Loma Records was set up by Warner Bros to cash in on the growing and lucrative market for 45s. Whilst the powerful entertainment corporation had a firm grip on the adult music market, and thus the 12" LP, it had no hold over the rapidly expanding teen sector and its insatiable need for the 7" single format, especially those featuring the increasingly popular soul and R&B sounds that were pervading the popular music charts nationwide.
Motown, Stax, Atlantic, King/Federal and others were riding the crest of a wave that in many respects they had helped create themselves. Seeing with presumably envious eyes the commercial successes these labels were having, senior executives at Warner's decided that it was time to join the bandwagon; perhaps more precisely, to jump on the soul train!
How strange then to launch a product with the core purpose of making money from this growing sector, but to not give it sufficient budget to finance a good crack at success.
What were the Warner Bros executives thinking when they hired an experienced music industry hand Bob Krasnow (formerly with King records) as general manager of the fledgling label? Did they actually have success in mind? Did they perhaps believe that taking money from young people was like proverbially taking candy from a baby?

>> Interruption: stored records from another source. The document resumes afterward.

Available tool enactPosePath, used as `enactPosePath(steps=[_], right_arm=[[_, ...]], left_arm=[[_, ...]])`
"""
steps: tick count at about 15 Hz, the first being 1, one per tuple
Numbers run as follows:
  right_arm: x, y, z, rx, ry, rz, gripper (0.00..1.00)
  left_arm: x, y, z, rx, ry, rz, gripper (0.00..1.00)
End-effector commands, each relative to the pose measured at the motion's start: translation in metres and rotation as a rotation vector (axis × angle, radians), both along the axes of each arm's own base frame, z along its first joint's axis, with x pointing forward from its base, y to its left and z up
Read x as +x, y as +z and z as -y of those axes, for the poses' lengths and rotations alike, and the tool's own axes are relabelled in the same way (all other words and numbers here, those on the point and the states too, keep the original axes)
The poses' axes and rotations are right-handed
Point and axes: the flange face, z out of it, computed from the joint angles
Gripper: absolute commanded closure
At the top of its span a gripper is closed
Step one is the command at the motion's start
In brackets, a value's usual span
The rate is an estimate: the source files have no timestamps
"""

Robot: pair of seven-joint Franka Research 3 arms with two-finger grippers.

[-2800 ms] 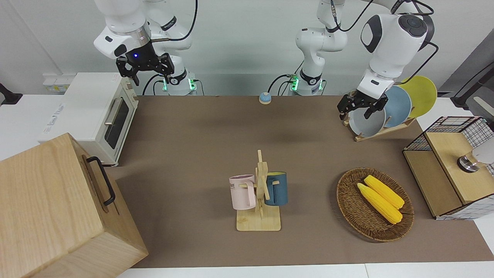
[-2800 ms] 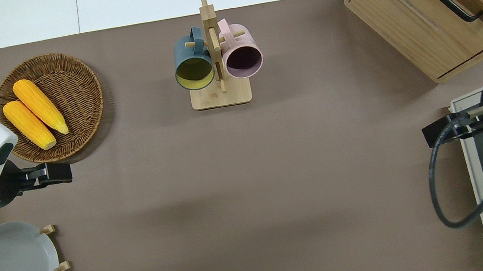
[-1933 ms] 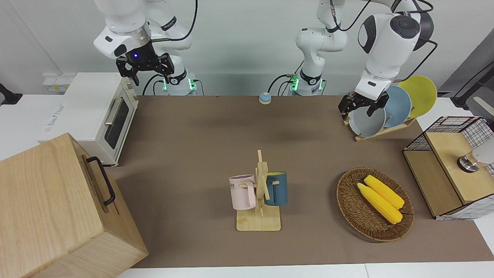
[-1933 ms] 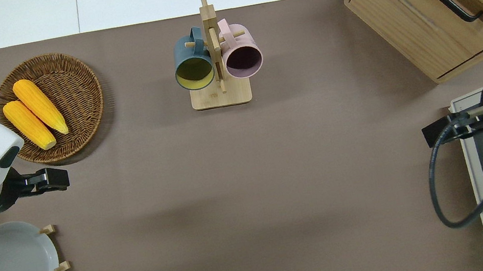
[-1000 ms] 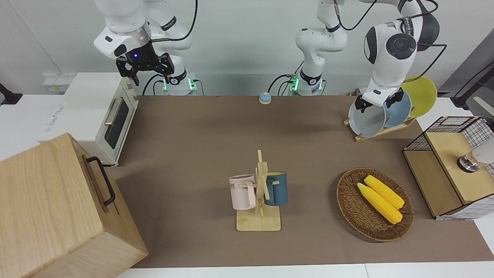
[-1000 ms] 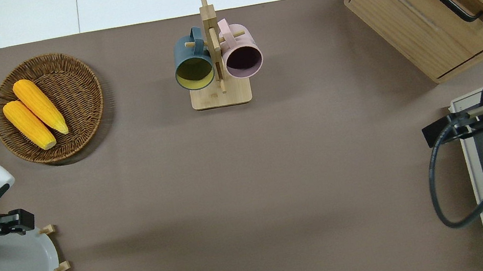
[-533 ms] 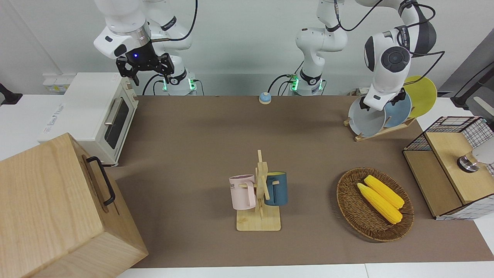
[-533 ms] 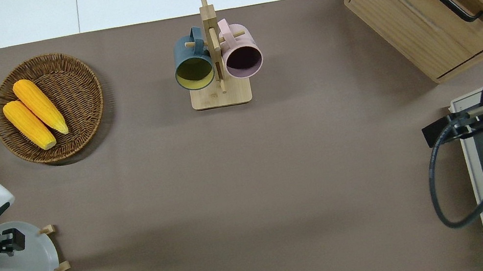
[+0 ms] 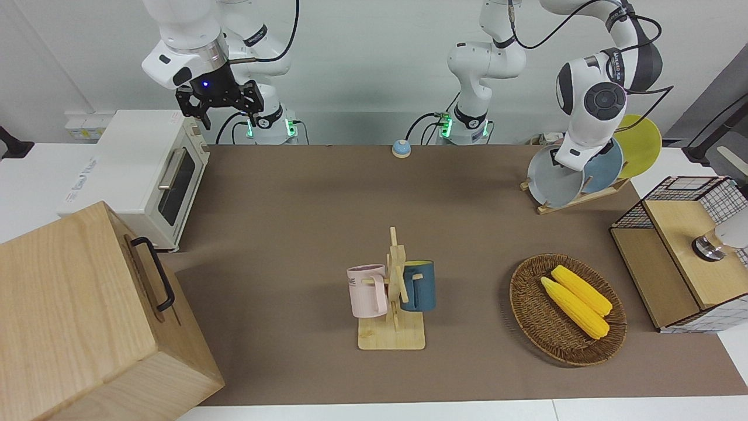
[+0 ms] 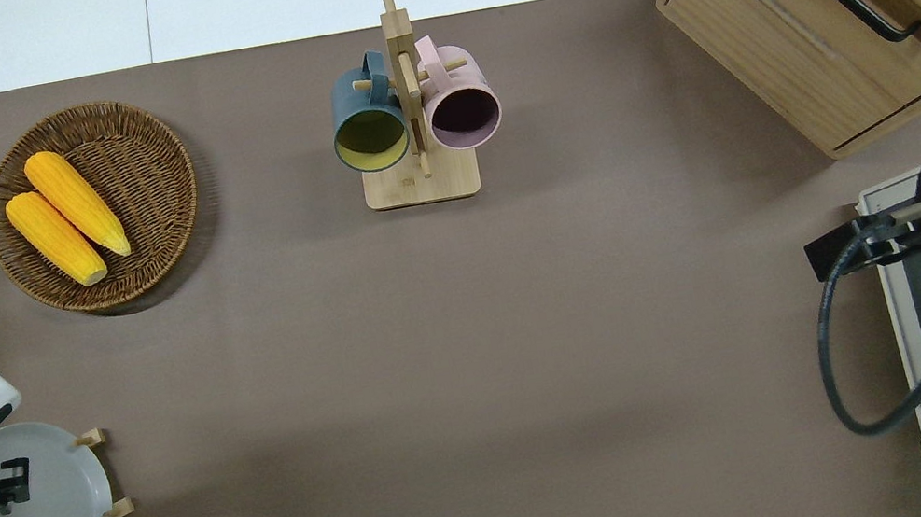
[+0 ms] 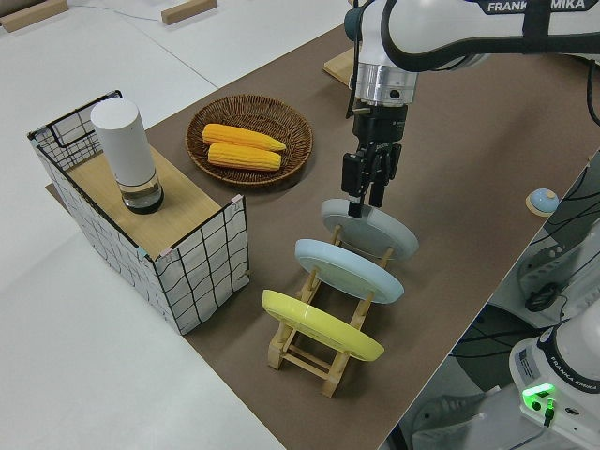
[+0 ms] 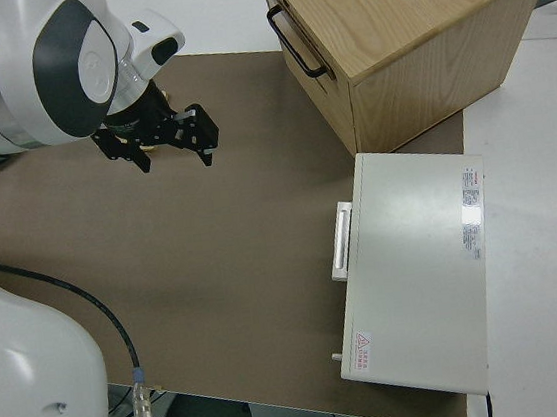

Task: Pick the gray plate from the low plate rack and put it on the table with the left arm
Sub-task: 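Grasp the gray plate's rim with the left gripper, then lift the gray plate out of the rack with the left gripper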

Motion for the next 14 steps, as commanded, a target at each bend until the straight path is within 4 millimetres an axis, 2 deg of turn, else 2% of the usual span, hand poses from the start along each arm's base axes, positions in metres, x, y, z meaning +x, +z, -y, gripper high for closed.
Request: enactPosePath(steps=[1, 8, 10, 11, 14], right_arm=[[-0.003, 0.004, 0.004, 0.002, -0.005, -0.005, 0.011], [-0.003, 0.004, 0.003, 0.002, -0.003, -0.005, 0.011], [-0.003, 0.004, 0.004, 0.002, -0.005, -0.005, 0.011], [-0.003, 0.004, 0.004, 0.002, -0.005, -0.005, 0.013], [-0.003, 0.004, 0.003, 0.002, -0.003, -0.005, 0.011]], left_arm=[[-0.006, -0.001, -0.006, 0.008, -0.009, 0.011, 0.90], [-0.004, 0.004, -0.009, 0.005, -0.003, 0.024, 1.00], [0.002, 0.022, -0.010, 0.007, 0.004, 0.049, 1.00], [0.007, 0.044, -0.009, 0.004, 0.015, 0.078, 1.00], [0.011, 0.076, -0.003, 0.013, 0.023, 0.100, 1.00]])
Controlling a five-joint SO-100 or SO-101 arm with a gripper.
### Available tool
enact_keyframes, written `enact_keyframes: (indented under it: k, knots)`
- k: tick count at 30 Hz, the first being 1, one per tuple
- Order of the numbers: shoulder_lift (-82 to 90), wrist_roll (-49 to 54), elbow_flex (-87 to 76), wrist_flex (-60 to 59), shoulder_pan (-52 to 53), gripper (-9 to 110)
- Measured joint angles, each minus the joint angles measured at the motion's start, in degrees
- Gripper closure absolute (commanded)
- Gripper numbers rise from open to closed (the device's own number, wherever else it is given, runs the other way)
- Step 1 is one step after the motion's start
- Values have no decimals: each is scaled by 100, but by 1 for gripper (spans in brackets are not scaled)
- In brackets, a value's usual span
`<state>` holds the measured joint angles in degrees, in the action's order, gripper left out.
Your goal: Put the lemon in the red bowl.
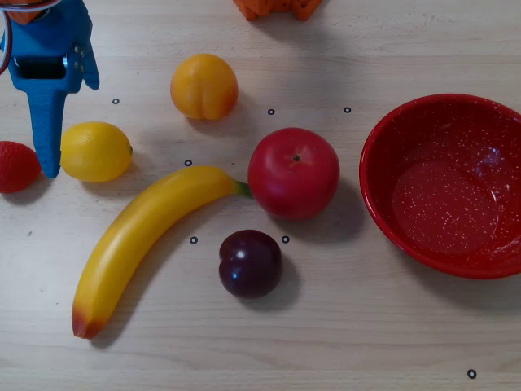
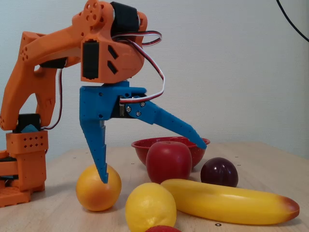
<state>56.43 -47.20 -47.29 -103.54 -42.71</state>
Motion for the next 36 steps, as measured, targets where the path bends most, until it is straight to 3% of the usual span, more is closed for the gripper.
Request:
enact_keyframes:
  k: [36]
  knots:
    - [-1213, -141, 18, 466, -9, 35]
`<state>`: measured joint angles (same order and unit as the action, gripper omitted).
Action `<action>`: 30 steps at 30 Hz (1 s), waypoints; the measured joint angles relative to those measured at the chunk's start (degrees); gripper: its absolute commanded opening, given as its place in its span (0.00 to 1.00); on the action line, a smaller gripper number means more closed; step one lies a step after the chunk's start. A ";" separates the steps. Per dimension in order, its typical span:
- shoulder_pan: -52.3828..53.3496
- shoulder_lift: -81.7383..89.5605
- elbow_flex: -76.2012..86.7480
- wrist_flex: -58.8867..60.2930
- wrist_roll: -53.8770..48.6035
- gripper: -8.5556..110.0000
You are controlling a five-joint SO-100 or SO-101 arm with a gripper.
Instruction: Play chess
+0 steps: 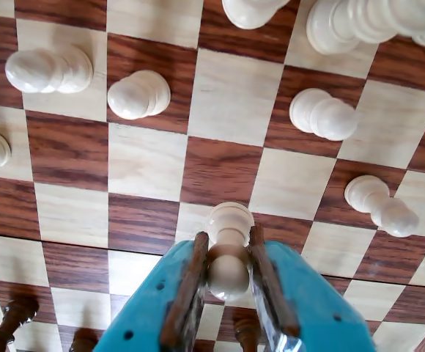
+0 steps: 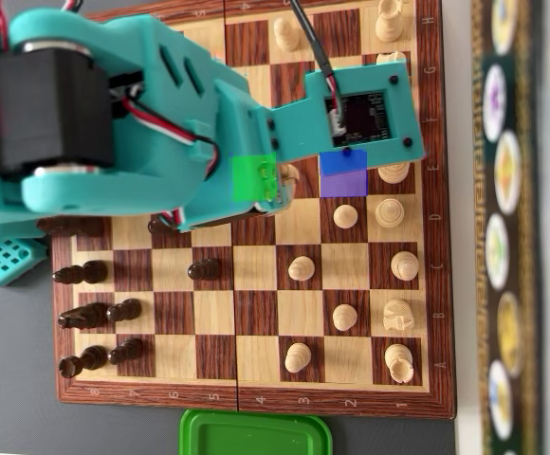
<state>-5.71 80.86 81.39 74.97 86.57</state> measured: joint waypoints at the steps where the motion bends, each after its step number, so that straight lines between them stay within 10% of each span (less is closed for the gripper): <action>1: 0.00 0.97 1.05 0.00 0.00 0.13; 30: -1.67 7.47 14.06 -5.71 0.18 0.13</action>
<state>-7.38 88.33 95.45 69.26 86.75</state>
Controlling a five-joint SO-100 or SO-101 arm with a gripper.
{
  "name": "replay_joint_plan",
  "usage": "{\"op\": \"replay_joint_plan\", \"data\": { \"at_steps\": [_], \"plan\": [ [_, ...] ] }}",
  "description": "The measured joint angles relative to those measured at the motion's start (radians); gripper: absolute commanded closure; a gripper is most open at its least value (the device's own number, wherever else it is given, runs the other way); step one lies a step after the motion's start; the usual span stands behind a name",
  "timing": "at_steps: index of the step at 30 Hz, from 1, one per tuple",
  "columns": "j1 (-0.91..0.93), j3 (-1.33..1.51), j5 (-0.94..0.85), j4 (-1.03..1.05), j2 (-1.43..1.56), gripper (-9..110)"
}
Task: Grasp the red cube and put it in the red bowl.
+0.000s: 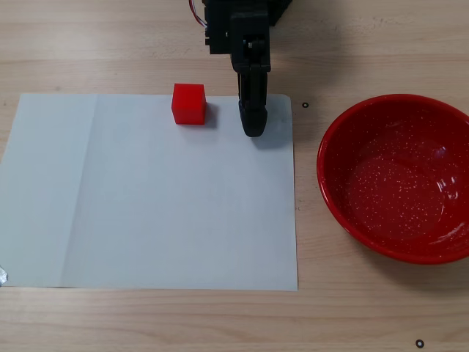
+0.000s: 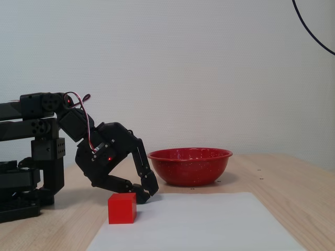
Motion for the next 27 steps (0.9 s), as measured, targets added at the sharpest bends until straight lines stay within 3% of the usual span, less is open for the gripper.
{"op": "replay_joint_plan", "data": {
  "at_steps": [27],
  "plan": [
    [0.0,0.0,0.002,0.064,0.015,101]
  ]
}}
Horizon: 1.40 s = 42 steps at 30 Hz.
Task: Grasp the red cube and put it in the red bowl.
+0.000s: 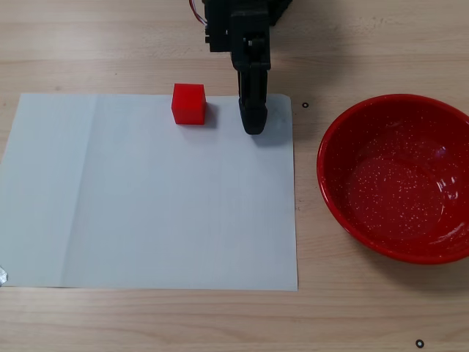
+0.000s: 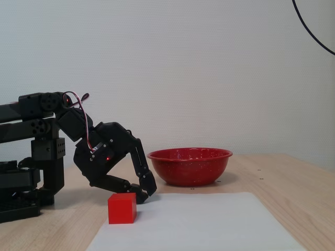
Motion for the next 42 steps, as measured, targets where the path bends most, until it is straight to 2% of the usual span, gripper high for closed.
{"op": "replay_joint_plan", "data": {
  "at_steps": [10,27,42],
  "plan": [
    [-0.002,-0.101,0.0,0.149,-0.055,101],
    [-0.052,-0.495,0.0,0.376,-0.278,101],
    [-0.225,-0.868,0.183,0.56,-0.575,101]
  ]
}}
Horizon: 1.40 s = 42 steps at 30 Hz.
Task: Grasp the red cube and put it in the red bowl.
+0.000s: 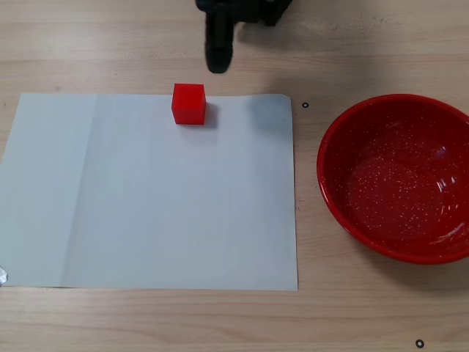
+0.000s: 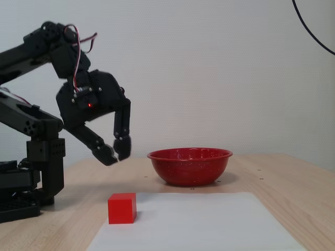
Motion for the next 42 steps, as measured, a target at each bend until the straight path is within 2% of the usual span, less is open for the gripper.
{"op": "replay_joint_plan", "data": {
  "at_steps": [10,16,22,32,36,42],
  "plan": [
    [-0.118,-0.229,0.138,0.164,-0.161,101],
    [-0.179,-0.285,0.172,0.224,-0.239,96],
    [-0.216,-0.325,0.19,0.255,-0.313,86],
    [-0.245,-0.333,0.235,0.262,-0.399,61],
    [-0.236,-0.333,0.224,0.262,-0.449,61],
    [-0.232,-0.304,0.19,0.144,-0.476,62]
  ]
}}
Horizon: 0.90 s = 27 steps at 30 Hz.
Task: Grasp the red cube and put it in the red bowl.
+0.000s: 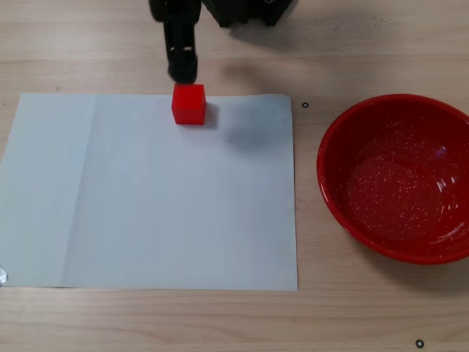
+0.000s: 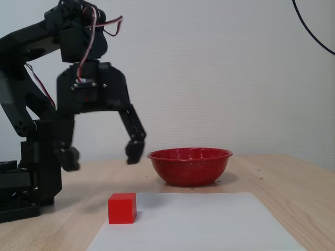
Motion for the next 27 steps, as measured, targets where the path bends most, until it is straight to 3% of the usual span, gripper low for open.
{"op": "replay_joint_plan", "data": {
  "at_steps": [27],
  "plan": [
    [0.031,0.17,-0.003,-0.258,-0.109,67]
  ]
}}
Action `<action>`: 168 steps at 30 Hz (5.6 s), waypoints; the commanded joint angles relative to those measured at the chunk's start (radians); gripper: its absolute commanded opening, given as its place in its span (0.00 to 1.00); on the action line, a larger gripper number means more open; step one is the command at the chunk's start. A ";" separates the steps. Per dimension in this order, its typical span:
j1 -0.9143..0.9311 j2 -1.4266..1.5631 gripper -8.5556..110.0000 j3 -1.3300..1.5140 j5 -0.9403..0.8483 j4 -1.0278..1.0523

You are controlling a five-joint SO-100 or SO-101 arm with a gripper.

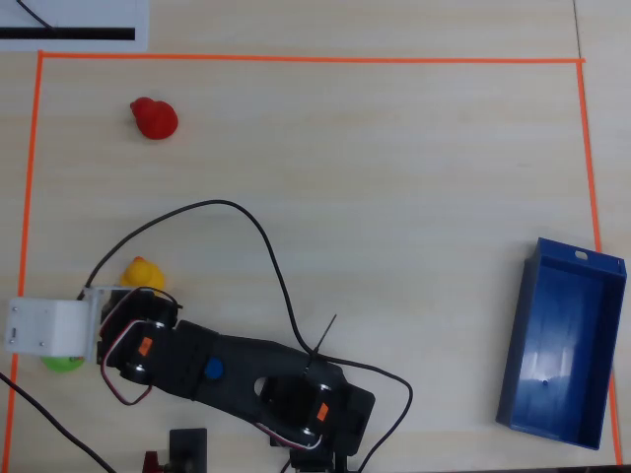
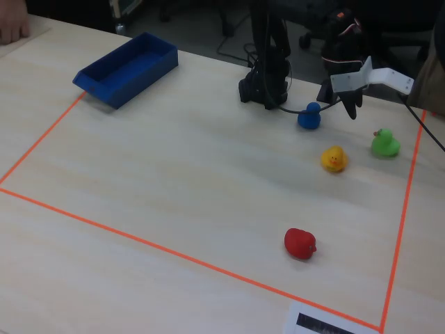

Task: Grasp green duck and put it into box.

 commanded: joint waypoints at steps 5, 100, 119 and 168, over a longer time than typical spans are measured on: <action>-0.034 -0.169 0.35 -0.046 0.017 -0.178; -0.098 -0.580 0.07 -0.242 0.229 -0.391; 0.291 -0.071 0.07 -0.439 0.195 -0.138; 2.471 -0.098 0.07 -0.598 0.232 -0.043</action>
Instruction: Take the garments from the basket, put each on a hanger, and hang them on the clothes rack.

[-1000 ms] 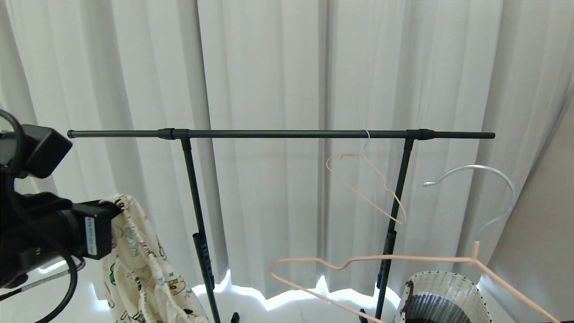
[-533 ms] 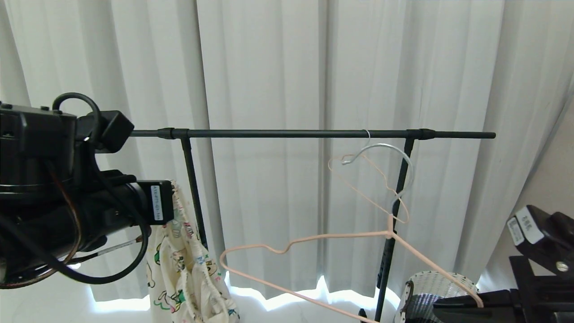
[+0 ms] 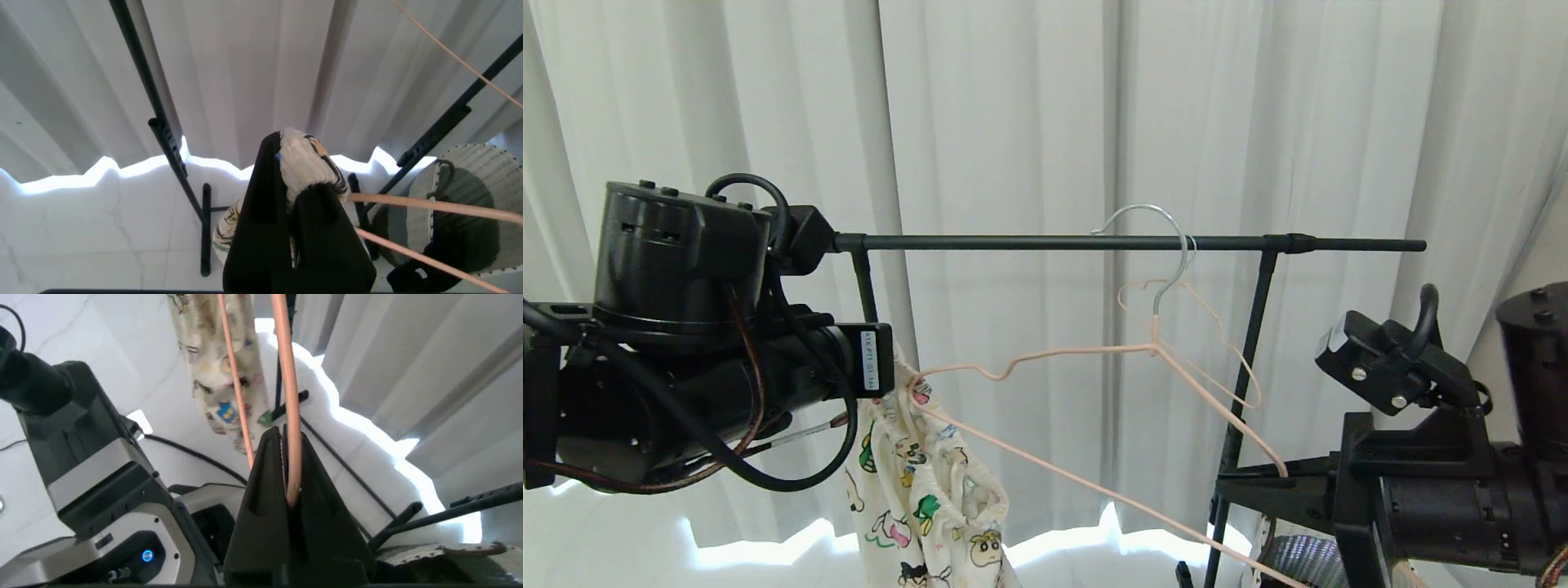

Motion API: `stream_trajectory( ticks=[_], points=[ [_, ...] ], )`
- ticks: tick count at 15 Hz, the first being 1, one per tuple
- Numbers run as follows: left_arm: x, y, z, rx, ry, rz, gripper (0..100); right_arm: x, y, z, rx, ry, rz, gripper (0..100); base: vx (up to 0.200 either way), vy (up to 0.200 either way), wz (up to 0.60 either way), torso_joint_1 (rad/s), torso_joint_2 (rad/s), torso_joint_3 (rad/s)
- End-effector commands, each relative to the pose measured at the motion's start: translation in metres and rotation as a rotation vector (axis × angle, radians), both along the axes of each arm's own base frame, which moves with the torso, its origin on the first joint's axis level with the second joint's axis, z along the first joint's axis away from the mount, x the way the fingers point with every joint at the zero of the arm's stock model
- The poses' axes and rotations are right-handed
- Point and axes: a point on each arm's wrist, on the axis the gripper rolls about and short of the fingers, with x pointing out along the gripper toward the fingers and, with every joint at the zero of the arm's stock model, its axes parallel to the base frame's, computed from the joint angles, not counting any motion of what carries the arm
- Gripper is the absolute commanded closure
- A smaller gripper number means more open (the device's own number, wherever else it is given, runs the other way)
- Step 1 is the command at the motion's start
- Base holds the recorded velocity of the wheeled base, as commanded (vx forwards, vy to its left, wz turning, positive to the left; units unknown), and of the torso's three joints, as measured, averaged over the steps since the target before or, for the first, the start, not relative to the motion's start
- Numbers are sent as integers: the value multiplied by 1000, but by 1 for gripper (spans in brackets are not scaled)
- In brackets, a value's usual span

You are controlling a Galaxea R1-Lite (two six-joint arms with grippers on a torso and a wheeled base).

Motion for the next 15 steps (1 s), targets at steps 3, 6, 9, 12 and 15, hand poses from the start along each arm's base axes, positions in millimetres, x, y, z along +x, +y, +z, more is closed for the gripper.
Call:
stream_trajectory(
  ticks=[3,6,9,12,15],
  points=[
    [5,-2,0,0,1,4,100,-8,14,-4,-4,42,49,100,0,0,0,0,0,0],
    [4,-2,2,-4,-8,0,100,1,26,-8,-1,9,-15,100,0,0,0,0,0,0],
    [2,-2,4,-9,-18,0,100,7,48,-7,37,5,-30,100,0,0,0,0,0,0],
    [2,-2,11,-21,-39,-5,100,1,62,-11,28,27,3,100,0,0,0,0,0,0],
    [-11,-11,25,-50,-86,-66,100,4,75,-20,8,23,-26,100,0,0,0,0,0,0]
  ],
)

Perhaps they just weren't serious about achieving real commercial success in this sector. Perhaps, as industry 'grown ups' they didn't take the teen markets seriously. After all, Warner's was the "Hit after Hit" film studio. They were in the business of making large scale Hollywood films and had at their fingertips a roster of silver screen stars; they were successful in providing adults with music from the likes of Frank Sinatra (Sinatra became a sizeable Warner Bros shareholder when his own Reprise record label was merged with Warner's music division in 1963), and entertained millions around the world with even bigger stars like Bugs Bunny!
They had made inroads too, into television and had great success with series like Maverick. Perhaps the executives at Warner's just didn't think that there was enough purchasing power in what was still, literally and figuratively, an immature market.
Whatever the reasons, Warner Bros failed as parents right from the start. Forgoing management nurturing and restricting their new-born musical offspring's ability to suckle on the life-sustaining and growth-giving milk of its parent's cashflow was guaranteed to produce a sickly child.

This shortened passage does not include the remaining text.